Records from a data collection
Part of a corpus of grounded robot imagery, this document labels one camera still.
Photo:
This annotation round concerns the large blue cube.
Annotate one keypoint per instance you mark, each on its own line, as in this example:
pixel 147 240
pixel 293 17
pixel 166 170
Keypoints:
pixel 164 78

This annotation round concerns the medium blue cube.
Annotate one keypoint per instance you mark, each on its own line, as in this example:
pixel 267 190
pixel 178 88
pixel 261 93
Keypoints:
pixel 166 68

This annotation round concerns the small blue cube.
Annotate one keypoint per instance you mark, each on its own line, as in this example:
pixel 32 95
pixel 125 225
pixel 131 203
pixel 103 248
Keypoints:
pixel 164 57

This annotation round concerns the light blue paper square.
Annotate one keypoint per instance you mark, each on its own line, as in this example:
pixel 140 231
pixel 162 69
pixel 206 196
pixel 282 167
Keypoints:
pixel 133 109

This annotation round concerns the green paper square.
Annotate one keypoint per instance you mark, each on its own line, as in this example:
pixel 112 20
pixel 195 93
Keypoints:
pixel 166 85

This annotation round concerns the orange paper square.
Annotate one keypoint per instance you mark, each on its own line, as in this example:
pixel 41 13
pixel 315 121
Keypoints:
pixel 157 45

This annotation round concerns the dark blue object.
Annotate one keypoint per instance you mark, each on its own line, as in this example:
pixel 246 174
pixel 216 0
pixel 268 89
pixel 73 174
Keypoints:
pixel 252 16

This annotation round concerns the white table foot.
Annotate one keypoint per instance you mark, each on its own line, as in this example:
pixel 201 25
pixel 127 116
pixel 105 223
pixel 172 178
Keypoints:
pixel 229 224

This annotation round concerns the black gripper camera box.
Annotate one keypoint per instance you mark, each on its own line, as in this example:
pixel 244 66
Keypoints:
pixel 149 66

* * *

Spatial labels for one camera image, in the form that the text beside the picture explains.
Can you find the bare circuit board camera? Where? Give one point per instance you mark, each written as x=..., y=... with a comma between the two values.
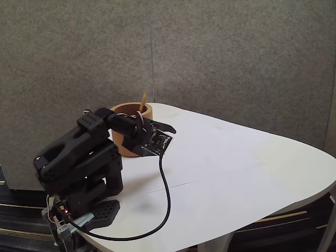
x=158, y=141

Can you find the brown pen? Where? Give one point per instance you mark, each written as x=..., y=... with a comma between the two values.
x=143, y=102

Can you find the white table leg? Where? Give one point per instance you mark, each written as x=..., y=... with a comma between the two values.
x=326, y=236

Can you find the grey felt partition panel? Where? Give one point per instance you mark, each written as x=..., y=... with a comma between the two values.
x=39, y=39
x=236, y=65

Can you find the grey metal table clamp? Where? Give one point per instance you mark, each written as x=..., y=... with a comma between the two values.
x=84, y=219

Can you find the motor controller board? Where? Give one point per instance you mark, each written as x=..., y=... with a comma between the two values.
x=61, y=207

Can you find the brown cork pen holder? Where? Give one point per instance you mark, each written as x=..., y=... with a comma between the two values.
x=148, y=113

# [YOUR GOAL]
For every line of the records that has the word "concerns" in it, make a copy.

# [EXERCISE SOLUTION]
This annotation round concerns the large blue cube.
This annotation round concerns the medium blue cube.
This annotation round concerns the small blue cube.
This annotation round concerns the light blue paper square.
This annotation round concerns the green paper square.
This annotation round concerns the orange paper square.
This annotation round concerns the dark blue object.
This annotation round concerns the white table foot.
This annotation round concerns the black gripper camera box.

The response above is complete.